We reported the generation of 43,000 BAC end sequences and their applications for comparative genome analysis in catfish. Using these and the additional 20,000 existing BAC end sequences as a resource along with linkage mapping and existing physical map, conserved syntenic regions were identified between the catfish and zebrafish genomes. A total of 10,943 catfish BAC end sequences (17.3%) had significant BLAST hits to the zebrafish genome (cutoff value ≤ e-5), of which 3,221 were unique gene hits, providing a platform for comparative mapping based on locations of these genes in catfish and zebrafish. Genetic linkage mapping of microsatellites associated with contigs allowed identification of large conserved genomic segments and construction of super scaffolds.
BAC end sequences and their associated polymorphic markers are great resources for comparative genome analysis in catfish. Highly conserved chromosomal regions were identified to exist between catfish and zebrafish. However, it appears that the level of conservation at local genomic regions are high while a high level of chromosomal shuffling and rearrangements exist between catfish and zebrafish genomes. Orthologous regions established through comparative analysis should facilitate both structural and functional genome analysis in catfish.
Comparative mapping is a powerful tool to transfer genomic information from sequenced genomes to closely related species for which whole genome sequence data are not yet available. Such an approach was initially demonstrated by Fujiyama et al.  for the construction of the human-chimpanzee comparative map. In these closely related primate species, approximately 98% of chimpanzee BAC end sequences (BES) had significant BLAST hits to the human genome sequence allowing putative orthologues to be identified . A similar approach was used for the construction of the human-mouse comparative map . Subsequently, this approach was extensively used in mammals including construction of the human-cattle, the human-horse, and the human-porcine comparative maps [3-5]. Most recently, this approach was utilized one step further for the construction of the comparative genome contig (CGC)-based physical map of the sheep genome , where CGC is established based on anchorage of the sheep BES onto the genome sequences of dog, cow, and human. These successes depended on high percentage of BLAST hits and/or high levels of genome collinearity.
Five teleost fish genomes have been fully sequenced http://www.ensembl.org/index.html including zebrafish (Danio rerio, from the order of Cypriniformes), Japanese pufferfish (Fugu rubripes, from the order of Tetraodontiformes), green spotted pufferfish (Tetraodon nigroviridis, from the order of Tetraodontiformes), medaka (Oryzias latipes, from the order of Beloniformes), and three-spined stickleback (Gasterosteus aculeatus, from the order of Gasterosteiformes), while whole genome sequencing is also underway for tilapia http://www.cichidgenome.org; http://www.broad.mit.edu/science/projects/mammals-models/vertebrates-invertebrates/tilapia/tilapia-genome-sequencing-project. The availability of these whole genome sequences lends great opportunities for comparative genome analysis. Recently, major genomic resources have been developed from a number of fish species such as Atlantic salmon (Salmo salar) [7-9], rainbow trout (Oncorhynchus mykiss) [10,11], tilapia [12,13], gilthead sea bream (Sparus auratus) [14-17], European sea bass (Dicentrarchus labrax) [18,19], and channel catfish (Ictalurus punctatus) (for a review, see [20,21]).
Catfish is the major aquaculture species in the United States.
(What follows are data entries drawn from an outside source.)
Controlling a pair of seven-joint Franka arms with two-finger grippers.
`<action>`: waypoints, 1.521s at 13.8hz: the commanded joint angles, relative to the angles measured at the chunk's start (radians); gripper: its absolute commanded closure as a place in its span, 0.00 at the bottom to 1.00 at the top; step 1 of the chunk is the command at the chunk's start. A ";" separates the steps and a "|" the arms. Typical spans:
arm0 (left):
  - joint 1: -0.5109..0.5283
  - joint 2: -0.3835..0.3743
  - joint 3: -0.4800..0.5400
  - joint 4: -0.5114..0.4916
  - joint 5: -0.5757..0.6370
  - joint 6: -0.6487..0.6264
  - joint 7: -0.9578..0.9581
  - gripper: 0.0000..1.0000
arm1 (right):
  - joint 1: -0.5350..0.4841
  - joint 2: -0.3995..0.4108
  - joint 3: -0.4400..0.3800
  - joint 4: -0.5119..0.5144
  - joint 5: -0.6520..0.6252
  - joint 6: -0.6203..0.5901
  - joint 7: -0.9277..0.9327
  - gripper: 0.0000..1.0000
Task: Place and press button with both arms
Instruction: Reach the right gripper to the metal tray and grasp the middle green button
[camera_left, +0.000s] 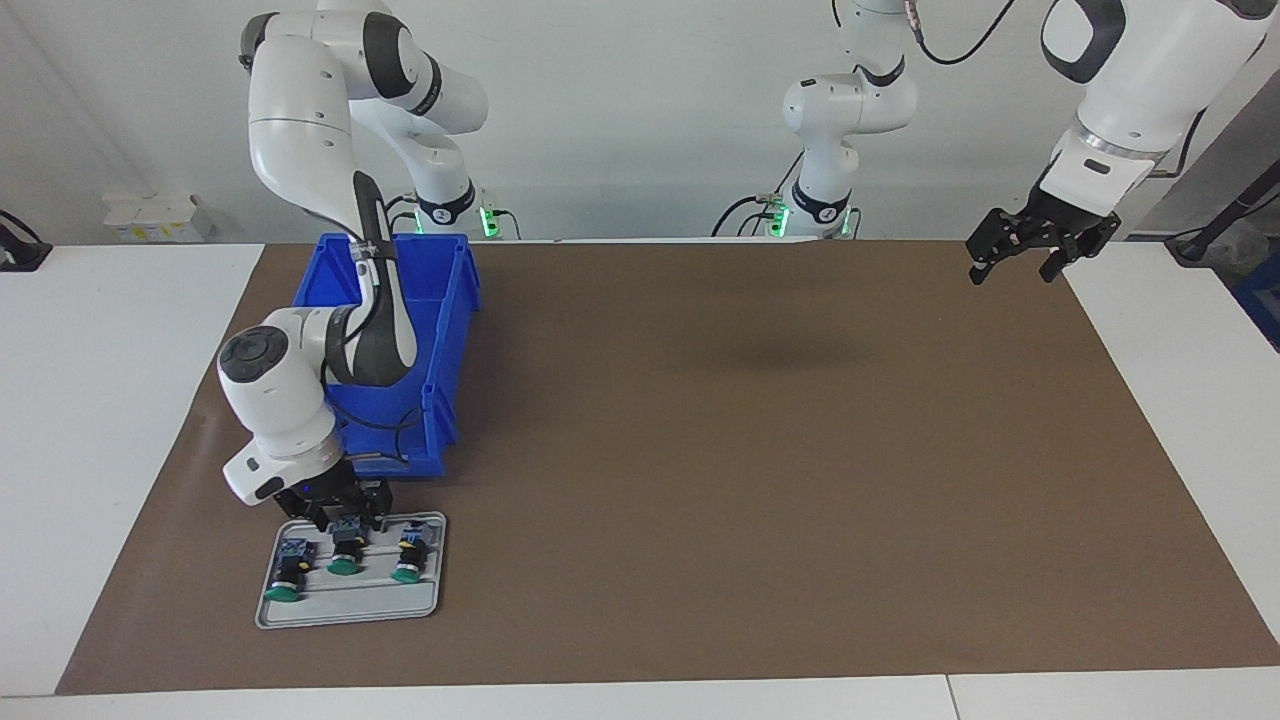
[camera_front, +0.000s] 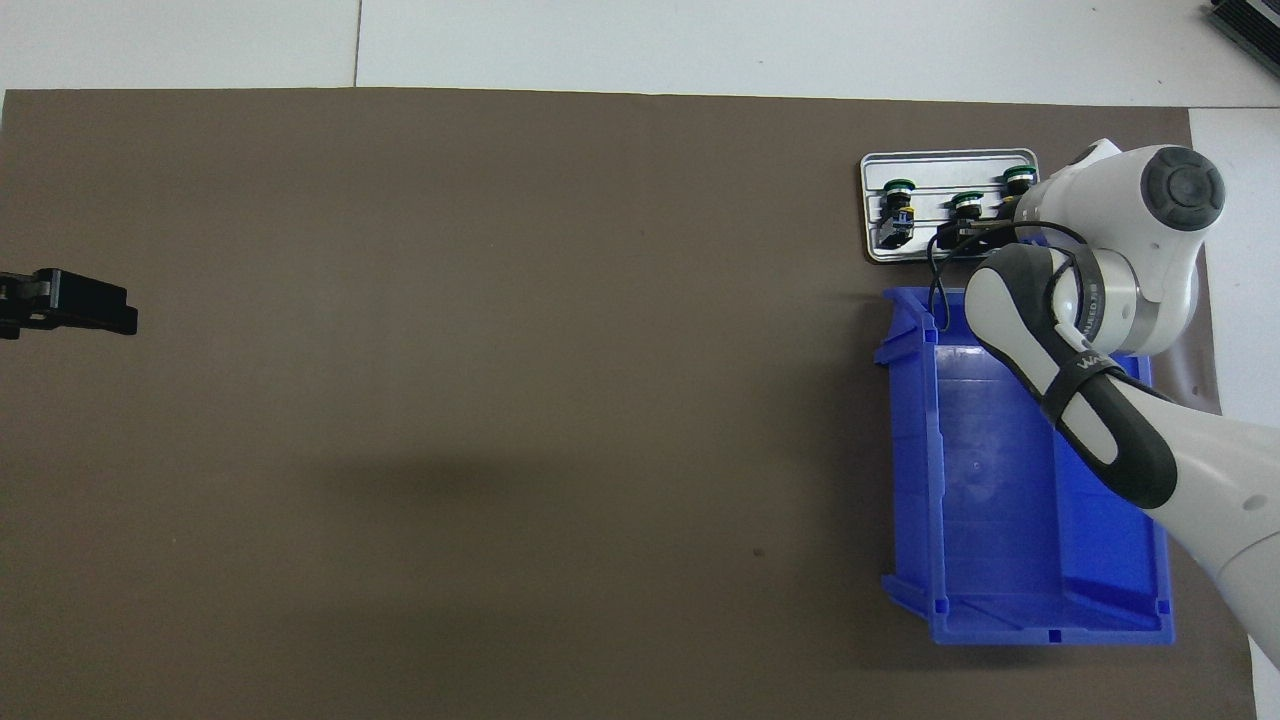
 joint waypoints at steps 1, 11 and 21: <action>0.013 -0.019 -0.013 -0.017 0.017 -0.008 -0.005 0.00 | -0.009 -0.003 0.005 -0.015 0.036 0.052 -0.045 0.23; 0.013 -0.019 -0.013 -0.016 0.017 -0.008 -0.005 0.00 | 0.011 -0.078 0.006 -0.002 0.039 0.045 0.059 1.00; 0.013 -0.019 -0.013 -0.017 0.017 -0.008 -0.005 0.00 | 0.252 -0.230 -0.001 0.079 -0.041 -0.320 0.925 1.00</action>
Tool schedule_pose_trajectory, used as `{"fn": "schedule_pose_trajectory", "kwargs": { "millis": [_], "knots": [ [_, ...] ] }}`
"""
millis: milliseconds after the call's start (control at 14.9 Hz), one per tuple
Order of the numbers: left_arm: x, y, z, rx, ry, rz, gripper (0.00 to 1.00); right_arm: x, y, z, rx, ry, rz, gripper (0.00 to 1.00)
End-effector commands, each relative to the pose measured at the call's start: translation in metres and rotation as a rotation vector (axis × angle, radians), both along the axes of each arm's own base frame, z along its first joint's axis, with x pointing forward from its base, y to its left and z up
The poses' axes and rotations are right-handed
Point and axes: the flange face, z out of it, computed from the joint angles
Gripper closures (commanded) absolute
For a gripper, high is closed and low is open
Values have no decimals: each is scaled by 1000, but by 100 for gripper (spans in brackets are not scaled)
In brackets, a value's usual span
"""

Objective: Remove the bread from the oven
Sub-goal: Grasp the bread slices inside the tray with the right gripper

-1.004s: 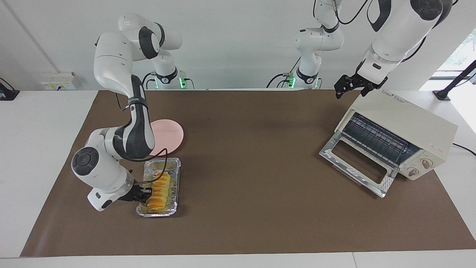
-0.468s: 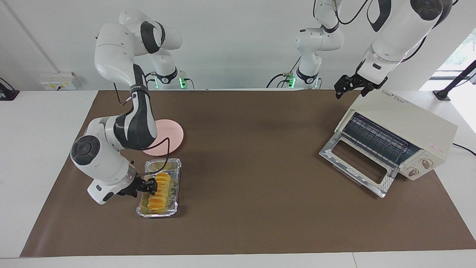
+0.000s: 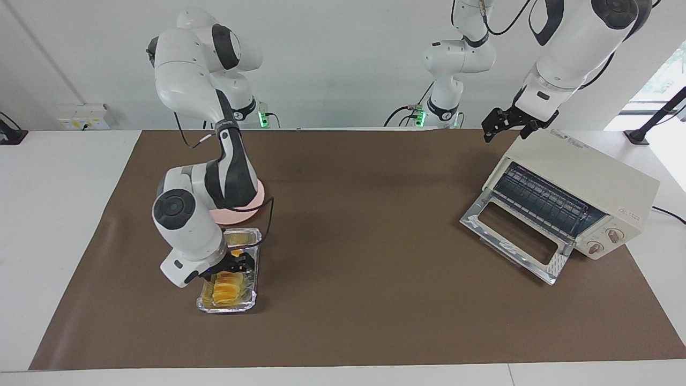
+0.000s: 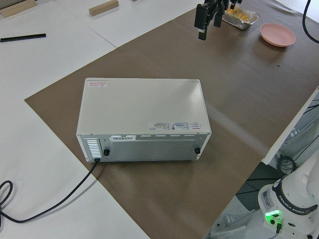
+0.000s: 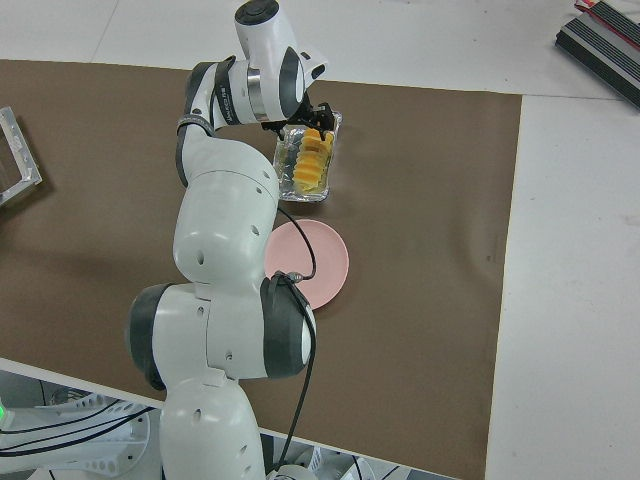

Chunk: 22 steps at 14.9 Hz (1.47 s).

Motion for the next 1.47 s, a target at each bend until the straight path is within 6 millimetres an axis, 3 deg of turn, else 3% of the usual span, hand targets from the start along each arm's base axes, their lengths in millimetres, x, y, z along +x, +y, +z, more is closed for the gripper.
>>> {"fn": "schedule_pose_trajectory", "kwargs": {
  "millis": [0, 201, 268, 335, 401, 468, 535, 870, 1204, 1405],
  "knots": [
    [-6, 2, 4, 17, 1, 0, 0, -25, -6, -11, -19, -28, -3, 0],
    [-6, 2, 4, 17, 1, 0, 0, -26, -2, -15, -16, -33, -48, 0],
    [-6, 2, 4, 17, 1, 0, 0, -27, 0, -18, -15, -36, -44, 8],
    [-6, 2, 4, 17, 1, 0, 0, -27, 0, -19, -14, -39, -44, 30],
    [-6, 2, 4, 17, 1, 0, 0, -26, -3, -17, -14, -42, -44, 74],
    [-6, 2, 4, 17, 1, 0, 0, -25, -4, -17, -13, -45, -44, 94],
    [-6, 2, 4, 17, 1, 0, 0, -26, -1, -17, -10, -46, -43, 100],
    [-6, 2, 4, 17, 1, 0, 0, -23, -10, -13, -11, -46, -49, 100],
    [-6, 2, 4, 17, 1, 0, 0, -18, -15, 22, -17, -5, -67, 100],
    [-6, 2, 4, 17, 1, 0, 0, -24, -16, 41, -21, 33, -70, 100]
  ]
}}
It is one of the six species included in the U.S. National Animal Genome Project NRSP-8. A number of genome resources have been developed in catfish including a large number of molecular markers [22-25], genetic linkage maps [26-28], several hundred thousands of ESTs ([29-33]; Z. Liu, unpublished data), microarray platforms [34-38], BAC libraries [39,40], and BAC-based physical maps [41,42]. To enable BAC end sequence-based comparative genome analysis, we previously reported generation of 20,366 BES in catfish . In spite of the great value of those BES for the characterization of genome repeat structures  and for the identification of microsatellite markers, our previous comparative genome analysis using BES revealed very limited conservation between the catfish and zebrafish genomes. Of the 141 mate-paired BES with genes on both ends of the BAC inserts, only 34 (24.1%) were found in nearby genomic locations in the zebrafish genome, suggesting high levels of chromosomal rearrangements . Such findings were in strong contrast to the situations found between medaka-sea bream, Tetraodon-sea bream, medaka-stickleback, Tetraodon-medaka, stickleback-sea bream, Tetraodon-stickleback genome comparisons where almost complete genome collinearities were found . We speculated that our earlier inability to discover large extent of genome collinearity between catfish and zebrafish could be a result of the low numbers of BES and the lack of a physical map. Therefore, in this study, we extended our efforts in BAC end sequencing and generated additional 43,021 BES, bringing the total to 63,387 (25,676 mate-paired). Using these catfish BES and its BAC contig-based physical map , genetic linkage mapping of BAC end-anchored microsatellites, and the genome sequence of zebrafish, here we conducted extensive comparative genome analysis. We report the identification of conserved syntenies and demonstrate the construction of super scaffolds of contigs by genetic linkage mapping of BAC end-associated microsatellites.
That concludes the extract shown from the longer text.